Dual discriminators are used to classify real and fake data in time and frequency domains. $D^{t}_{E}$ and $D^{t}_{P}$ take time-series signals of size $1\times 512$ as inputs, whereas, spectrograms of size $128\times 128$ are given as inputs to $D^{f}_{E}$ and $D^{f}_{P}$ . Both $D^{t}$ and $D^{f}$ use $4$ convolution layers, where the number of filters are gradually increased ( $64,128,256,512$ ) with a fixed kernel of $1\times 16$ for $D^{t}$ and $7\times 7$ for $D^{f}$ . Both networks use a stride of 2. Each convolution layer is followed by layer normalization and leaky ReLu activation, except the first layer where no normalization is used. Finally, the output is obtained from a single-channel convolutional layer.

4.4 Training

Our proposed CardioGAN network is trained from scratch on an Nvidia Titan RTX GPU, using TensorFlow 2.2. We divide the aggregated dataset into a training set and test set. We randomly select $80\%$ of the users from each dataset (a total of $101$ participants, equivalent to $58$ K segments) for training, and the remaining $20\%$ of users from each dataset (a total of $24$ participants, equivalent to $15$ K segments) for testing. The training time was approximately $50$ hours. To enable CardioGAN to be trained in an unpaired fashion, we shuffle the ECG and PPG segments from each dataset separately eliminating the couplings between ECG and PPG followed by a shuffling of the order of datasets themselves for ECG and PPG separately. We use a batch size of $128$ , unlike the original CycleGAN where a batch size of $1$ is used. We notice performance gain with a larger batch size. Adam optimizer is used to train both the generators and discriminators. We train our model for $15$ epochs, where the learning rate ( $1e^{-4}$ ) is kept constant for the initial $10$ epochs and then linearly decayed to $0$ . The values of $\alpha$ , $\beta$ , and $\lambda$ are empirically set to $3$ , $1$ and $30$ respectively.

5 Performance

CardioGAN produces two main signal outputs, generated ECG ( $E^{\prime}$ ) and generated PPG ( $P^{\prime}$ ). As our goal is to generate the more important and elusive ECG, we utilize $E^{\prime}$ and ignore $P^{\prime}$ in the following experiments. In this section, we present the quantitative and qualitative results of our proposed CardioGAN network. Next, we perform an ablation study in order to understand the effects of the different components of the model.
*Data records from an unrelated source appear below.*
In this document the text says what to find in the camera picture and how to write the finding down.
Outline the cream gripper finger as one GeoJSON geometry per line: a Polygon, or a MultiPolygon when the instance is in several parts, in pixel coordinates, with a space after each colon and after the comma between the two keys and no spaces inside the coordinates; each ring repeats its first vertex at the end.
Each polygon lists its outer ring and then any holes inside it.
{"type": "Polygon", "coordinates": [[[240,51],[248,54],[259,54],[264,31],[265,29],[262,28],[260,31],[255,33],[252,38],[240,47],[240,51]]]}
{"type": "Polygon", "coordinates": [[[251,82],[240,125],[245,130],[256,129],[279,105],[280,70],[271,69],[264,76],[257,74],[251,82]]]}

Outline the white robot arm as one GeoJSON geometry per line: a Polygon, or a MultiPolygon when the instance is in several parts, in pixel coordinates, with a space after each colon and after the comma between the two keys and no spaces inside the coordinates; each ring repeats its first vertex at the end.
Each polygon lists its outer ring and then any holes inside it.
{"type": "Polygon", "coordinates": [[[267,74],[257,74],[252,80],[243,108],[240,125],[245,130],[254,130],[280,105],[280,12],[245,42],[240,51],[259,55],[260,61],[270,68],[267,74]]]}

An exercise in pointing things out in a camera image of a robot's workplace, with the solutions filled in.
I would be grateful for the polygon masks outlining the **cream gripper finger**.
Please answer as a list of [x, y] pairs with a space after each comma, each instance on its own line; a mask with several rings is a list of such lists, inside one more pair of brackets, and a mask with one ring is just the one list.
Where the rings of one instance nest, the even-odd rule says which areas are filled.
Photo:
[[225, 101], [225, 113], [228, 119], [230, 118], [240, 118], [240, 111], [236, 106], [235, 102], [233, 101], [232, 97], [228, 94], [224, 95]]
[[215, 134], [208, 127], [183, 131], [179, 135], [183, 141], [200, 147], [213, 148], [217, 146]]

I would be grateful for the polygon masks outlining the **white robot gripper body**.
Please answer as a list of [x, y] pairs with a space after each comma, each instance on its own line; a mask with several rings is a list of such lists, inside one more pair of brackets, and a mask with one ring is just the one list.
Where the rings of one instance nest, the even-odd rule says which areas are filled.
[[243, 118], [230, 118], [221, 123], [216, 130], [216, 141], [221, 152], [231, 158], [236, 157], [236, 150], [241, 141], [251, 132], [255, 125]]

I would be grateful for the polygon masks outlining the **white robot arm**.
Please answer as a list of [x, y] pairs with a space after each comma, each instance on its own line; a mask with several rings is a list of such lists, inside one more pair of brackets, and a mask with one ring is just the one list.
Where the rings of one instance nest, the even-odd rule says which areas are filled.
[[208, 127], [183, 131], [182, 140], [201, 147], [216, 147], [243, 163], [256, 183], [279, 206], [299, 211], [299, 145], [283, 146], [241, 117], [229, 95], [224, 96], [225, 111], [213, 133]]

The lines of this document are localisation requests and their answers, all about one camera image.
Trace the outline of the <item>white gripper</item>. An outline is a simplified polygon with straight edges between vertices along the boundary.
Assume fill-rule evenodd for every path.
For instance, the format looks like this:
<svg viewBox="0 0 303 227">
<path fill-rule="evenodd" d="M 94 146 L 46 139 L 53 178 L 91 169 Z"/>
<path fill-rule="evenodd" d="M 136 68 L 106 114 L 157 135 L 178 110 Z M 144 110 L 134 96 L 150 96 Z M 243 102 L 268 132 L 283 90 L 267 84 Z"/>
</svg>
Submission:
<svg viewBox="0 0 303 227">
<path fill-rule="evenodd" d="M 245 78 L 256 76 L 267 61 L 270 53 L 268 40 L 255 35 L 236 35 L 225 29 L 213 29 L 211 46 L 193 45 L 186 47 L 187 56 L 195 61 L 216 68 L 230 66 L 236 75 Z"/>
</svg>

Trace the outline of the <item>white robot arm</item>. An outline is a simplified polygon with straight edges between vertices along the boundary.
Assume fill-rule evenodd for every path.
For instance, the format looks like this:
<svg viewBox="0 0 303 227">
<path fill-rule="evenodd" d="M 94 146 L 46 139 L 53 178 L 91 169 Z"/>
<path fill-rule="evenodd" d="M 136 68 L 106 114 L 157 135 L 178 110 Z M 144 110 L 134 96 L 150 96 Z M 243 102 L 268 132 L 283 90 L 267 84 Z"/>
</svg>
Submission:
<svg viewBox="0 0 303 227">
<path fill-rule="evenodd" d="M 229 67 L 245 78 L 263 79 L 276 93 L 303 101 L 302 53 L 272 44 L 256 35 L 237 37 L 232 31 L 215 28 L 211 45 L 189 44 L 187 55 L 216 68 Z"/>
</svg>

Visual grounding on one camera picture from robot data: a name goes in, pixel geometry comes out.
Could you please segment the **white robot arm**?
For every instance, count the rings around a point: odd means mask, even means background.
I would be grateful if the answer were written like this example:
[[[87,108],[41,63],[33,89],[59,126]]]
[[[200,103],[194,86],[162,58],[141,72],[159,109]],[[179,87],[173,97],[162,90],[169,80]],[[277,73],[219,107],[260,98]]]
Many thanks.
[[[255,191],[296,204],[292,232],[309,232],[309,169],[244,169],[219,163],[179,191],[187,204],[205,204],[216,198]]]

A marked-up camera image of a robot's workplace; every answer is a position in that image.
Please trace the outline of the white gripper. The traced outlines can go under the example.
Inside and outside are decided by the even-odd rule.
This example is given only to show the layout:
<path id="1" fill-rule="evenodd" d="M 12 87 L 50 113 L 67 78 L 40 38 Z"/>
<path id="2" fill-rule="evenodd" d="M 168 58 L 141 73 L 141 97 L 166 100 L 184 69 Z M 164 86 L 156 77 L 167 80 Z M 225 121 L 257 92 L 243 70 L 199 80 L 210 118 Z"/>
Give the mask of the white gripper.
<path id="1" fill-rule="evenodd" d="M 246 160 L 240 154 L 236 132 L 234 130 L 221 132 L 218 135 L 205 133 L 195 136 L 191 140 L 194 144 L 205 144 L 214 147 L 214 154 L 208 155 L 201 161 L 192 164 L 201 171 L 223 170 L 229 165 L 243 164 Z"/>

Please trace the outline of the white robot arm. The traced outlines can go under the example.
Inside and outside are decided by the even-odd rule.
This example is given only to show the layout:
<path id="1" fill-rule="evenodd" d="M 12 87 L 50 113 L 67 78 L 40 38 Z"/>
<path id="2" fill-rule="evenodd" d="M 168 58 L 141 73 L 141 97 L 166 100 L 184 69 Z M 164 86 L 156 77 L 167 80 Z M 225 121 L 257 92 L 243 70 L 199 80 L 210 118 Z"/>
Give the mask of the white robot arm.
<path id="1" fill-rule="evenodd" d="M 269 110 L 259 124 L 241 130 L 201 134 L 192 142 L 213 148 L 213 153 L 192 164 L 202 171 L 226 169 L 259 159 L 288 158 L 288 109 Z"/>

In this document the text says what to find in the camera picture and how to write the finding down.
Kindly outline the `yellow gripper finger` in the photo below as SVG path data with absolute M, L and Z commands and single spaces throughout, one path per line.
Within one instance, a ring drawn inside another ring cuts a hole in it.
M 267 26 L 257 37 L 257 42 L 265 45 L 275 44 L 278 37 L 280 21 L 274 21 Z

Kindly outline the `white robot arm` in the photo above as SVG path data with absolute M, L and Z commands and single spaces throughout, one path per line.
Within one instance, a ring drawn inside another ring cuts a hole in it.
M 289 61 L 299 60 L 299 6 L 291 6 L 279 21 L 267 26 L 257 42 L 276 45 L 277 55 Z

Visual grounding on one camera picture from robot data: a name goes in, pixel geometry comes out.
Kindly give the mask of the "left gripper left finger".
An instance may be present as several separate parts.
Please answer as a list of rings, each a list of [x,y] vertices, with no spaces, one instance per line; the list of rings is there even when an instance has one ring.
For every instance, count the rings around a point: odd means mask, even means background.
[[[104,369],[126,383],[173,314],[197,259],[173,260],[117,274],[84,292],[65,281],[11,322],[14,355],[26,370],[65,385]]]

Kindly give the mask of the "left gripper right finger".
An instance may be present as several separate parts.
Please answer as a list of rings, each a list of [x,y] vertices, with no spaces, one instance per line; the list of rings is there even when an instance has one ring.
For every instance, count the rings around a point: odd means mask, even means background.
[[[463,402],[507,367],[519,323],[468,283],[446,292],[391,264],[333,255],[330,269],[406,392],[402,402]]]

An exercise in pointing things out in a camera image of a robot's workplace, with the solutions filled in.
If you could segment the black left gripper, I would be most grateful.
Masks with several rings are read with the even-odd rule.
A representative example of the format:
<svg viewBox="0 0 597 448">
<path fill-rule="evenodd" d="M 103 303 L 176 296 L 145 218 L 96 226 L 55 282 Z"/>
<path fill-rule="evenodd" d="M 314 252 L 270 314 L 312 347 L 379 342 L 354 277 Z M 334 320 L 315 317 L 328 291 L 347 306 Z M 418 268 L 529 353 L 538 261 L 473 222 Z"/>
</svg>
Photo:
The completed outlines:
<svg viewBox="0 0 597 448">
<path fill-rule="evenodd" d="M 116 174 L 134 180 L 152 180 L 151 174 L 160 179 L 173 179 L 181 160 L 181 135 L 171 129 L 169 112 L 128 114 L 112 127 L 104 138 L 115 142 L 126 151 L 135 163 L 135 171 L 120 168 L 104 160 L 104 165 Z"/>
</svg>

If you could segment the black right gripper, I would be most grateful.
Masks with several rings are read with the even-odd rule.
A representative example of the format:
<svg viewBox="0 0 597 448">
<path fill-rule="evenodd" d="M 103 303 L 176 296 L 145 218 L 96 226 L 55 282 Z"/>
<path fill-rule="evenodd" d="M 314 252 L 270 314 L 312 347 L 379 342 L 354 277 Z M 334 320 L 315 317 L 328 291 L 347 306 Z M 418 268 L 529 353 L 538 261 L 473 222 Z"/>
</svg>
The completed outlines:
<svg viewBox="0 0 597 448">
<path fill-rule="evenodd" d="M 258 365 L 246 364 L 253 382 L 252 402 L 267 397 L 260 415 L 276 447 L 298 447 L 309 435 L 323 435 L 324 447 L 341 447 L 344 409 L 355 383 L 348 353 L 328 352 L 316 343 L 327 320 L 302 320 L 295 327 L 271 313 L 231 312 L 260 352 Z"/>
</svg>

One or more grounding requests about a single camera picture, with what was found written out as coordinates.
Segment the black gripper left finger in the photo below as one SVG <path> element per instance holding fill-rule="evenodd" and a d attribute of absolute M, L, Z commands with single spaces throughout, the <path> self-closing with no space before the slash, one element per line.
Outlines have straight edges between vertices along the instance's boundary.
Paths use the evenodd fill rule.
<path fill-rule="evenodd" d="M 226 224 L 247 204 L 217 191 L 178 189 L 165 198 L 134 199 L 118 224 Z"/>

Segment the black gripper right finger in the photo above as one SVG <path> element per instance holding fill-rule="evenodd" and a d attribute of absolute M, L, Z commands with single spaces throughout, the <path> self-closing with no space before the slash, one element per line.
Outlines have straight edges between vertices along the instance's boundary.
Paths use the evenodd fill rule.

Further, we perform several analyses, followed by a discussion of potential applications using our proposed solution.

5.1 Quantitative Results

Heart rate is measured as number of beats per minutes (BPM) by dividing the length of ECG or PPG segments in seconds by the average of the peak intervals multiplied by 60 (seconds). Let’s define the mean absolute error (MAE) metric for the heart rate (in BPM) obtained from a given ECG or PPG signal ( $HR^{Q}$ ) with respect to a ground-truth HR ( $HR^{GT}$ ) as $MAE_{HR}(Q)={\frac{1}{N}}\sum_{i=1}^{N}|HR^{GT}_{i}-HR^{Q}_{i}|$ , where $N$ is the number of segments for which the HR measurements have been obtained. In order to investigate the merits of CardioGAN, we measure $MAE_{HR}(E^{\prime})$ , where $E^{\prime}$ is the ECG generated by CardioGAN. We compare these MAE values to $MAE_{HR}(P)$ (where $P$ denotes the available input PPG) as reported by other studies on the 4 datasets. The results are presented in Table 1 where we observe that for $3$ of the $4$ datasets, the HR measured from the ECG generated by CardioGAN is more accurate than the HR measured from the input PPG signals. For CAPNO dataset in which our ECG shows higher error compared to other works based on PPG, the difference is quite marginal, especially in comparison to the performance gains achieved across the other datasets.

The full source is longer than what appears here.